Since schools receive extra tax funds for bilingual education, the schools have an incentive to put more and more children in these classes and keep them there longer. News stories appear frequently about cases of English-speaking children who have been put in bilingual classes just because they have a Hispanic surname.
Sometimes their teachers speak almost no English. It’s no wonder that the dropout rate for Hispanics is 30 percent, while the figure is 12 percent for blacks and 8.6 percent for whites.
English For the Children was initiated by Ron K. Unz, a physicist and CEO of Wall Street Analytics, a Palo Alto-based financial services software company.
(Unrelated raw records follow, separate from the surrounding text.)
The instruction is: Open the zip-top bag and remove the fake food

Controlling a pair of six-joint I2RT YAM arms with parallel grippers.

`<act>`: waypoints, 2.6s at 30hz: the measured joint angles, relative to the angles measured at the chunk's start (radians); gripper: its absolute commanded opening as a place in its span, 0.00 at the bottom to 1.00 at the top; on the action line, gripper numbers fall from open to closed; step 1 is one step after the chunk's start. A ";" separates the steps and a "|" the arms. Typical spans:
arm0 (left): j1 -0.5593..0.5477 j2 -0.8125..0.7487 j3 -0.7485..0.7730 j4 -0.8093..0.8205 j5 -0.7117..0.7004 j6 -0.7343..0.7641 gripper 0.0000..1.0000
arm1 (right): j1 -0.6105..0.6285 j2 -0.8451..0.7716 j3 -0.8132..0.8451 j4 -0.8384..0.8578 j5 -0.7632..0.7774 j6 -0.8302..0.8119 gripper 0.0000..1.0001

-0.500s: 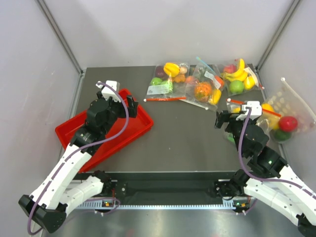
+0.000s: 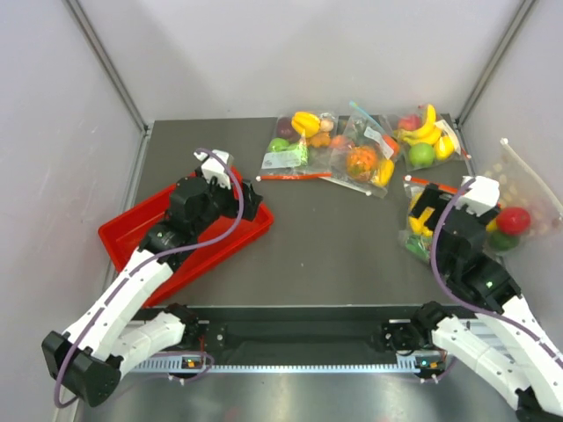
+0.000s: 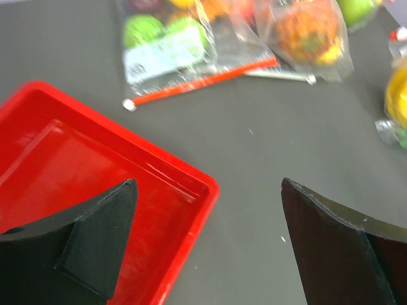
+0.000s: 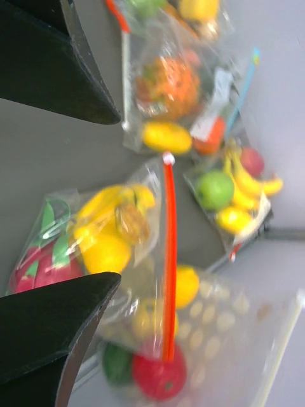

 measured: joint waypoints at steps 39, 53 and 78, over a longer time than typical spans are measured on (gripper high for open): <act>0.000 0.047 -0.076 0.081 0.187 -0.021 0.99 | -0.987 0.349 -0.192 0.145 -0.705 0.050 0.82; 0.000 0.047 -0.077 0.081 0.175 -0.018 0.99 | -1.026 0.452 -0.261 0.322 -1.005 0.017 0.00; -0.147 0.201 -0.024 0.225 0.248 0.058 0.98 | -0.438 0.394 -0.198 0.237 -1.423 -0.066 0.00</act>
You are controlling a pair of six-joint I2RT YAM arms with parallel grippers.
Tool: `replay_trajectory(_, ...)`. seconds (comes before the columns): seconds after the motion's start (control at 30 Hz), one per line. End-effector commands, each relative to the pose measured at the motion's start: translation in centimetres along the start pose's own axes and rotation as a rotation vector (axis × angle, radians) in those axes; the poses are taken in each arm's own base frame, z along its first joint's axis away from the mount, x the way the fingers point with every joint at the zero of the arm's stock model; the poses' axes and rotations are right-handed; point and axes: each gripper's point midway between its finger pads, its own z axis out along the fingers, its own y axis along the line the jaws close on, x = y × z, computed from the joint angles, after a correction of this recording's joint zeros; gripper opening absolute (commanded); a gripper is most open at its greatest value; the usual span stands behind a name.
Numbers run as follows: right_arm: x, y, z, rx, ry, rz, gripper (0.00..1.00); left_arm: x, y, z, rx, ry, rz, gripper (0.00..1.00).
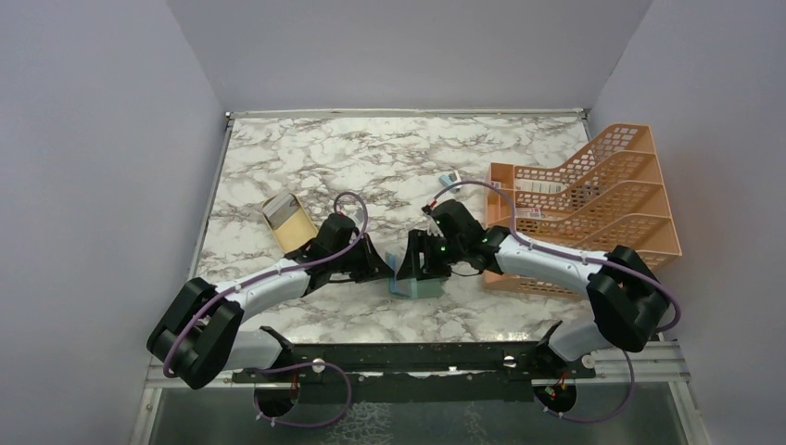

He has spent hundreds of thousands of dollars of his own money to raise public awareness of this issue.
Bilingual education is not only ruining the prospects for the children trapped in the bilingual bureaucracy, but it is tending to change our national identity from E pluribus unum (From the many, one) to E uno plures (From the one, many). Vice President Al Gore has already confused and transposed these concepts.
This is not just a matter of academic semantics, cultural fads, or political gaffes. The issue goes right to the heart of whether we will continue to be one nation indivisible.
From 1880 to 1950, America absorbed millions of immigrants and they all learned English. Their children were plunged into public schools where only English was spoken, and their parents were happy about that because it made them Americans who could prosper in this land of opportunity.
A Los Angeles Times poll showed that 84% of California Hispanics support this ballot initiative. Immigrant parents want their children to learn English so badly that, last year, they boycotted Ninth Street Elementary School in Los Angeles to protest the school’s refusal to allow their children to be taught English.
It is conventional wisdom that the reason why the Republican leadership in Congress pushed through the Puerto Rican statehood bill was to pander to the Hispanic vote nationwide. Republicans would be a lot smarter if they would tell the Hispanic immigrants: We’ll teach your children to speak, read and write English, and then they can achieve the American Dream.